**EXERCISE DESCRIPTION**
Could each entry below be written out exactly, with every picture dropped?

**AVAILABLE RECORDS**

┄┄┄┄┄┄┄┄┄┄

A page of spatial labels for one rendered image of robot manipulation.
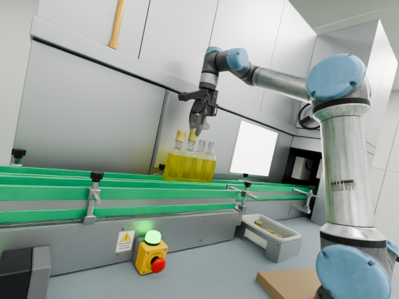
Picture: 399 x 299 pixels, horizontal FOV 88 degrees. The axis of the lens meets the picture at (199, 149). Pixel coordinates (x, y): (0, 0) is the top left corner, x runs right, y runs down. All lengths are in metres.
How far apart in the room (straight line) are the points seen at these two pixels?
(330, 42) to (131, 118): 1.56
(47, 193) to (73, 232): 0.11
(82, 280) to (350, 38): 1.93
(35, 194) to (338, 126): 0.69
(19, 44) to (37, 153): 3.10
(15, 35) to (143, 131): 3.16
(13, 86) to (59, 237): 3.31
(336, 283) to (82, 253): 0.57
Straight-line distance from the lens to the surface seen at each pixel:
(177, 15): 1.06
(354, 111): 0.57
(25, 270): 0.55
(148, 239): 0.64
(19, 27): 3.92
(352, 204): 0.54
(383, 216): 4.39
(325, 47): 1.95
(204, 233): 0.83
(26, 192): 0.58
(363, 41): 1.87
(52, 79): 0.84
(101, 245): 0.65
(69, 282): 0.65
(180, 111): 0.95
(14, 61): 3.84
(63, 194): 0.59
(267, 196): 1.29
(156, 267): 0.63
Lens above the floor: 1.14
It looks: 3 degrees down
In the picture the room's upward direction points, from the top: 12 degrees clockwise
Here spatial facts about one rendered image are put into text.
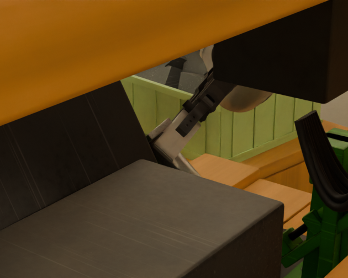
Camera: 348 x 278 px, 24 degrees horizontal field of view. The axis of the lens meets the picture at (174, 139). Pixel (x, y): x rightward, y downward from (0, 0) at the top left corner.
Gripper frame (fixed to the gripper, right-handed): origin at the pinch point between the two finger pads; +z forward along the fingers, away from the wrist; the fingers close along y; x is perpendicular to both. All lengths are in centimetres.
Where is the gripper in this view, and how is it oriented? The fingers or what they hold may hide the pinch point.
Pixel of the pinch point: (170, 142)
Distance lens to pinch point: 98.3
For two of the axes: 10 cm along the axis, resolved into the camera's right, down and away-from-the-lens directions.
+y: 4.4, -4.0, -8.1
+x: 7.4, 6.7, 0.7
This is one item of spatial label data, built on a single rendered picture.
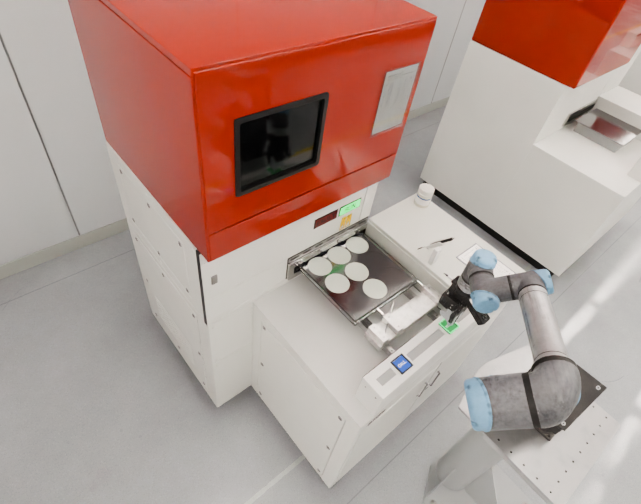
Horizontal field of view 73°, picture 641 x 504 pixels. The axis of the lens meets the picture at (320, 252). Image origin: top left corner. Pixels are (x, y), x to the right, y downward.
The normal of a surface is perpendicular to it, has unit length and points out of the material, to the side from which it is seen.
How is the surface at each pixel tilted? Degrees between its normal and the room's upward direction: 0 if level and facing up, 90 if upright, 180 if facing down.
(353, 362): 0
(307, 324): 0
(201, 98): 90
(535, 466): 0
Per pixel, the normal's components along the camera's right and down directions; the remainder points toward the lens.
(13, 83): 0.64, 0.62
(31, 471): 0.13, -0.67
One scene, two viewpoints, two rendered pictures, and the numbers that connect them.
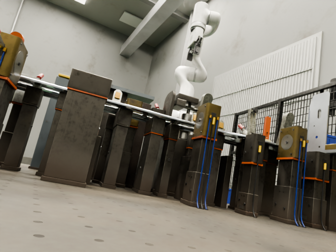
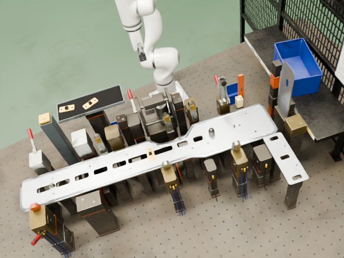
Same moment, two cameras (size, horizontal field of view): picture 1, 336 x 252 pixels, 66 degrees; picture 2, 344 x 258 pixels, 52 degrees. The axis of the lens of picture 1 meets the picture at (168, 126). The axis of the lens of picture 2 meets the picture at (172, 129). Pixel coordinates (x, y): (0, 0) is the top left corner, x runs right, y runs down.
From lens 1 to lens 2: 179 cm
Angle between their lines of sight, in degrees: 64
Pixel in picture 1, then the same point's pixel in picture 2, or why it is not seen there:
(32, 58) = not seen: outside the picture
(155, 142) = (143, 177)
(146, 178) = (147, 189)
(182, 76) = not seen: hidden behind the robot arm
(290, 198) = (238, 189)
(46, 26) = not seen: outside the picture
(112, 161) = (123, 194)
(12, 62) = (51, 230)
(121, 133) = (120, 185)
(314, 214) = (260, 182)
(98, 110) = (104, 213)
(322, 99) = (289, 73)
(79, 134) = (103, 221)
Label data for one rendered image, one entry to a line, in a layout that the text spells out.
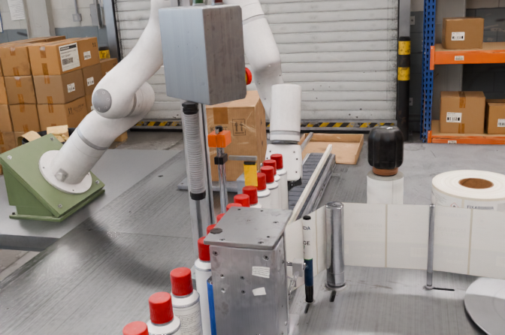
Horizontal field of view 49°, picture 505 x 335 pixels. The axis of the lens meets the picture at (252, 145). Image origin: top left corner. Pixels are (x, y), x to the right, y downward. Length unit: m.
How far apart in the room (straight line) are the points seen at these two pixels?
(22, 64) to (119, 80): 3.47
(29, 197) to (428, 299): 1.25
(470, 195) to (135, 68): 0.99
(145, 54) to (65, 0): 5.13
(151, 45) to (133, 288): 0.70
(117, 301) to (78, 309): 0.09
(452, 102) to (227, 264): 4.35
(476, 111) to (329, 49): 1.55
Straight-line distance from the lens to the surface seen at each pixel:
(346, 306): 1.16
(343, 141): 2.45
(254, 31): 1.51
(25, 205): 1.91
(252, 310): 0.87
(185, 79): 1.15
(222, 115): 1.89
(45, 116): 5.12
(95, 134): 1.80
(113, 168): 2.32
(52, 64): 4.98
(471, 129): 5.14
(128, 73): 1.69
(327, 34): 5.64
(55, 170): 1.93
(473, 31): 5.00
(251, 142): 1.90
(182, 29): 1.13
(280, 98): 1.49
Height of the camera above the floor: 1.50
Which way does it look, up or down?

┄┄┄┄┄┄┄┄┄┄

**WRITTEN REPLY**
A page of spatial labels for one rendered image of robot manipulation.
Picture: 399 x 299 pixels, horizontal FOV 88 degrees. The axis of the lens meets the picture at (199, 149). Pixel coordinates (x, y): (0, 0) is the top left corner, x runs right, y runs down. All lengths are in metres.
How far apart in the room (straight line) are the points seen at these two pixels?
(330, 42) to (131, 118): 1.56
(47, 193) to (73, 232): 0.11
(82, 280) to (350, 38): 1.93
(35, 194) to (338, 126): 0.69
(19, 44) to (37, 153): 3.10
(15, 35) to (143, 131): 3.16
(13, 86) to (59, 237): 3.31
(336, 283) to (82, 253): 0.57
Straight-line distance from the lens to the surface seen at each pixel:
(177, 15): 1.06
(354, 111): 0.57
(25, 270): 0.55
(148, 239): 0.64
(19, 27): 3.92
(352, 204): 0.54
(383, 216): 4.39
(325, 47): 1.95
(204, 233): 0.83
(26, 192): 0.58
(363, 41): 1.87
(52, 79): 0.84
(101, 245): 0.65
(69, 282): 0.65
(180, 111): 0.95
(14, 61): 3.84
(63, 194): 0.59
(267, 196): 1.29
(156, 267): 0.63
Lens above the floor: 1.14
It looks: 3 degrees down
In the picture the room's upward direction points, from the top: 12 degrees clockwise
Here spatial facts about one rendered image are put into text.
Camera: 348 x 278 px, 24 degrees horizontal field of view. The axis of the lens meets the picture at (174, 139). Pixel (x, y): x rightward, y downward from (0, 0) at the top left corner.
Gripper frame (fixed to the gripper, right-handed): origin at the pinch point between the two finger pads; +z forward along the fingers, away from the wrist; the fingers close along y; x is perpendicular to both. All lengths are in centimetres.
Where is the gripper in this view, and how is it oriented? The fingers or what they hold may hide the pinch point.
Pixel of the pinch point: (170, 142)
Distance lens to pinch point: 98.3
For two of the axes: 10 cm along the axis, resolved into the camera's right, down and away-from-the-lens directions.
+y: 4.4, -4.0, -8.1
+x: 7.4, 6.7, 0.7
This is one item of spatial label data, built on a single rendered picture.
Horizontal field of view 73°, picture 641 x 504 pixels. The axis of the lens meets the picture at (320, 252). Image origin: top left corner. Pixels are (x, y), x to the right, y downward.
The normal of a surface is perpendicular to it, has unit length and points out of the material, to the side from which it is seen.
How is the surface at each pixel tilted? Degrees between its normal and the room's upward direction: 0 if level and facing up, 90 if upright, 180 if facing down.
(353, 362): 0
(307, 324): 0
(201, 98): 90
(535, 466): 0
Per pixel, the normal's components along the camera's right and down directions; the remainder points toward the lens.
(13, 83): 0.64, 0.62
(31, 471): 0.13, -0.67
One scene, two viewpoints, two rendered pictures, and the numbers that connect them.
Same moment, two cameras (size, horizontal field of view): picture 1, 336 x 252 pixels, 66 degrees; picture 2, 344 x 258 pixels, 52 degrees. The axis of the lens of picture 1 meets the picture at (168, 126). The axis of the lens of picture 2 meets the picture at (172, 129). Pixel coordinates (x, y): (0, 0) is the top left corner, x runs right, y runs down.
From lens 1 to lens 2: 179 cm
Angle between their lines of sight, in degrees: 64
Pixel in picture 1, then the same point's pixel in picture 2, or why it is not seen there:
(32, 58) = not seen: outside the picture
(155, 142) = (143, 177)
(146, 178) = (147, 189)
(182, 76) = not seen: hidden behind the robot arm
(290, 198) = (238, 189)
(46, 26) = not seen: outside the picture
(112, 161) = (123, 194)
(12, 62) = (51, 230)
(121, 133) = (120, 185)
(314, 214) = (260, 182)
(98, 110) = (104, 213)
(322, 99) = (289, 73)
(79, 134) = (103, 221)
Label data for one rendered image, one entry to a line, in a layout that the text spells out.
Horizontal field of view 49°, picture 505 x 335 pixels. The axis of the lens meets the picture at (252, 145). Image origin: top left corner. Pixels are (x, y), x to the right, y downward. Length unit: m.
How far apart in the room (straight line) are the points seen at these two pixels?
(22, 64) to (119, 80): 3.47
(29, 197) to (428, 299): 1.25
(470, 195) to (135, 68): 0.99
(145, 54) to (65, 0): 5.13
(151, 45) to (133, 288): 0.70
(117, 301) to (78, 309): 0.09
(452, 102) to (227, 264): 4.35
(476, 111) to (329, 49): 1.55
Straight-line distance from the lens to the surface seen at each pixel:
(346, 306): 1.16
(343, 141): 2.45
(254, 31): 1.51
(25, 205): 1.91
(252, 310): 0.87
(185, 79): 1.15
(222, 115): 1.89
(45, 116): 5.12
(95, 134): 1.80
(113, 168): 2.32
(52, 64): 4.98
(471, 129): 5.14
(128, 73): 1.69
(327, 34): 5.64
(55, 170): 1.93
(473, 31): 5.00
(251, 142): 1.90
(182, 29): 1.13
(280, 98): 1.49
Height of the camera above the floor: 1.50
Which way does it look, up or down?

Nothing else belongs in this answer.